> _Problem requirements_
Find how many lines below mention "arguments". Nothing but the number is needed.
**** Source material ****
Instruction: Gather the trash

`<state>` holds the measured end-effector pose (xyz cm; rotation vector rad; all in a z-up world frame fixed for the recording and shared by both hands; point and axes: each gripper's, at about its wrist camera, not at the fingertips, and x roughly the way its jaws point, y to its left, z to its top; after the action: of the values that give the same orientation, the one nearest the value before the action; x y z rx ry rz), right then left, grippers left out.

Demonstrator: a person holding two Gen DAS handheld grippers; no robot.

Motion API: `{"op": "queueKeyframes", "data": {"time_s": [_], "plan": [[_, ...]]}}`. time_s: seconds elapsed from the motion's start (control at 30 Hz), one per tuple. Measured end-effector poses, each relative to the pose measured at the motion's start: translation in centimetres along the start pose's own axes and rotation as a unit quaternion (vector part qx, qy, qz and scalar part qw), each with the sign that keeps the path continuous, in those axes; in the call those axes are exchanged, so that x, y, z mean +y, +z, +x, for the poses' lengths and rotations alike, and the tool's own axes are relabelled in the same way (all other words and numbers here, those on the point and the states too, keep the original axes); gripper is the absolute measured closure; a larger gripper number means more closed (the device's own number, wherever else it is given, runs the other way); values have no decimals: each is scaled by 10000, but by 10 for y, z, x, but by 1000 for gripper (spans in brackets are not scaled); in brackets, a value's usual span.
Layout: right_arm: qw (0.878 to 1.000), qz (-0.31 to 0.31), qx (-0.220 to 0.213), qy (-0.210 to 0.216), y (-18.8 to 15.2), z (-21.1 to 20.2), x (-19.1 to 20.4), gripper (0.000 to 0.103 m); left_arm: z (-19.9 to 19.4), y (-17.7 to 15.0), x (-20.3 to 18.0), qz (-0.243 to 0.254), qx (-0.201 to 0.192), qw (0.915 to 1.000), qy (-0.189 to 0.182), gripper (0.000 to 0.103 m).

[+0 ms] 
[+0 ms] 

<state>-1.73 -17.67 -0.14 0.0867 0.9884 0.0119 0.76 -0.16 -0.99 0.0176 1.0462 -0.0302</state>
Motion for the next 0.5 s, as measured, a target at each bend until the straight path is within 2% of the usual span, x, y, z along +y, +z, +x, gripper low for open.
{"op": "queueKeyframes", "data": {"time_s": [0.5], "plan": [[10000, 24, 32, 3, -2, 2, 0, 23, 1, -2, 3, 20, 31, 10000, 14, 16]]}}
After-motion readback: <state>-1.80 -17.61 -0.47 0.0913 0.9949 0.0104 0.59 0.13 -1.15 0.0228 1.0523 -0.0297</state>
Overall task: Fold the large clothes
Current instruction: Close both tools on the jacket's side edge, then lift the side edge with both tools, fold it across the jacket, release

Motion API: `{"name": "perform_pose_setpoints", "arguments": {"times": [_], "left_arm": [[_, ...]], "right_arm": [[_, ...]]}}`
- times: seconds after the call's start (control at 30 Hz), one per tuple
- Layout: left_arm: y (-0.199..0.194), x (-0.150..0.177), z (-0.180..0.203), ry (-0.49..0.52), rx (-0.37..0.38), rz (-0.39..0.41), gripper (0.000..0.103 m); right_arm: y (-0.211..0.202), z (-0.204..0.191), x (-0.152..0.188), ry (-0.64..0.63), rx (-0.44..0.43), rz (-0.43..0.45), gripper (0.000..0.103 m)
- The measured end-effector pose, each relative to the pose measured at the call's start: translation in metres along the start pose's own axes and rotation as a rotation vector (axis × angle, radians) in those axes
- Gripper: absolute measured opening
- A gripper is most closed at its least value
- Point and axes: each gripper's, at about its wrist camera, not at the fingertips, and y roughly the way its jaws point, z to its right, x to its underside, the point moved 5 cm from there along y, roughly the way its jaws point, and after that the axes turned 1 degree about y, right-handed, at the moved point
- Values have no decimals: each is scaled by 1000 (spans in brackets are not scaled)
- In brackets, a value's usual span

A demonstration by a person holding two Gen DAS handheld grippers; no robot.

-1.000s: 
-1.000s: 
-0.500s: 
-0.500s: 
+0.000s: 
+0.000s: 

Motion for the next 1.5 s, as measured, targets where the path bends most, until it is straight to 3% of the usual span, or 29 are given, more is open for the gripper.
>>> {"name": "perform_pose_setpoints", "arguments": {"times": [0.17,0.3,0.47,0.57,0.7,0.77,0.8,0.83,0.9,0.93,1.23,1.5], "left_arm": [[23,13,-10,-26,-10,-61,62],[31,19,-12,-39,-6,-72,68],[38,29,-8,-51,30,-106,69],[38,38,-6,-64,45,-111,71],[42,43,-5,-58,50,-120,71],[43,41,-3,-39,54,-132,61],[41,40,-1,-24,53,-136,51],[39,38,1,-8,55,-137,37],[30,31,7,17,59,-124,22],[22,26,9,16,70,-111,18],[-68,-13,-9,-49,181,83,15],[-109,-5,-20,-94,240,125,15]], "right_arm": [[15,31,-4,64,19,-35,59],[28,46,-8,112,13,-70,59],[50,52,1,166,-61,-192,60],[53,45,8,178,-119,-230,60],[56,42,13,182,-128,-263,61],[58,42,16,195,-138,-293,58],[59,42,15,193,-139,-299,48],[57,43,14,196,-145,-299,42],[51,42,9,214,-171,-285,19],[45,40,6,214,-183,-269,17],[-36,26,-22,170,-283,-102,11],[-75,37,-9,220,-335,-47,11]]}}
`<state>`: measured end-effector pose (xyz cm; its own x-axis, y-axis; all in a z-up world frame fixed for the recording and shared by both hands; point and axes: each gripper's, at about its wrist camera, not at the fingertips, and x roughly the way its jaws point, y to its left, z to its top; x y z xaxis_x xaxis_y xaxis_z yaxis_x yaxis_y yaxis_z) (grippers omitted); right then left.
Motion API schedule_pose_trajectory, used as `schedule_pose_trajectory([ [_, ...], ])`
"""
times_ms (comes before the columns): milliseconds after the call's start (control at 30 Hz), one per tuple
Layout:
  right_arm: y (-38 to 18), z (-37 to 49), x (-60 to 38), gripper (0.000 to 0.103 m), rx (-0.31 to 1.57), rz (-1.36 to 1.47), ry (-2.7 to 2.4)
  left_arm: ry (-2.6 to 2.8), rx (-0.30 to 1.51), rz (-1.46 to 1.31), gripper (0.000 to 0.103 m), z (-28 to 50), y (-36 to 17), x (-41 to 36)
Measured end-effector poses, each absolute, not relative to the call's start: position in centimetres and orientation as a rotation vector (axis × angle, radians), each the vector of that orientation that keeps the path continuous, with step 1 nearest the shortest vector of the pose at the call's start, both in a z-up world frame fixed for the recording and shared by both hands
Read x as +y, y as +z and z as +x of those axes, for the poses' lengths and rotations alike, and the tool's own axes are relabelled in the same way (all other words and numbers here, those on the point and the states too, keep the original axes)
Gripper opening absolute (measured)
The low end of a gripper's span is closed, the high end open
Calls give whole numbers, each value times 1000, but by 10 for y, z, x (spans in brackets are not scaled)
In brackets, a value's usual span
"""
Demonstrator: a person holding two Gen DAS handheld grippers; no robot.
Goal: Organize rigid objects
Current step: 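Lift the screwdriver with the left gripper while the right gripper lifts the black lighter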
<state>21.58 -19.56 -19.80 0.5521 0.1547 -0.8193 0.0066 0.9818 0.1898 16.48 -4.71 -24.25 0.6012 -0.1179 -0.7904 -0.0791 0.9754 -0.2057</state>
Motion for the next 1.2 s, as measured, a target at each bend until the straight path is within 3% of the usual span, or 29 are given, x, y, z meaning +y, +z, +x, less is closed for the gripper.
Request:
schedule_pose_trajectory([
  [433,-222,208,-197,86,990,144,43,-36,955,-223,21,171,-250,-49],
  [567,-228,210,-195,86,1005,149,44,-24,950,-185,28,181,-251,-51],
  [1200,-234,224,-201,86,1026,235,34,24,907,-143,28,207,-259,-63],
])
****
> _Worked solution_
2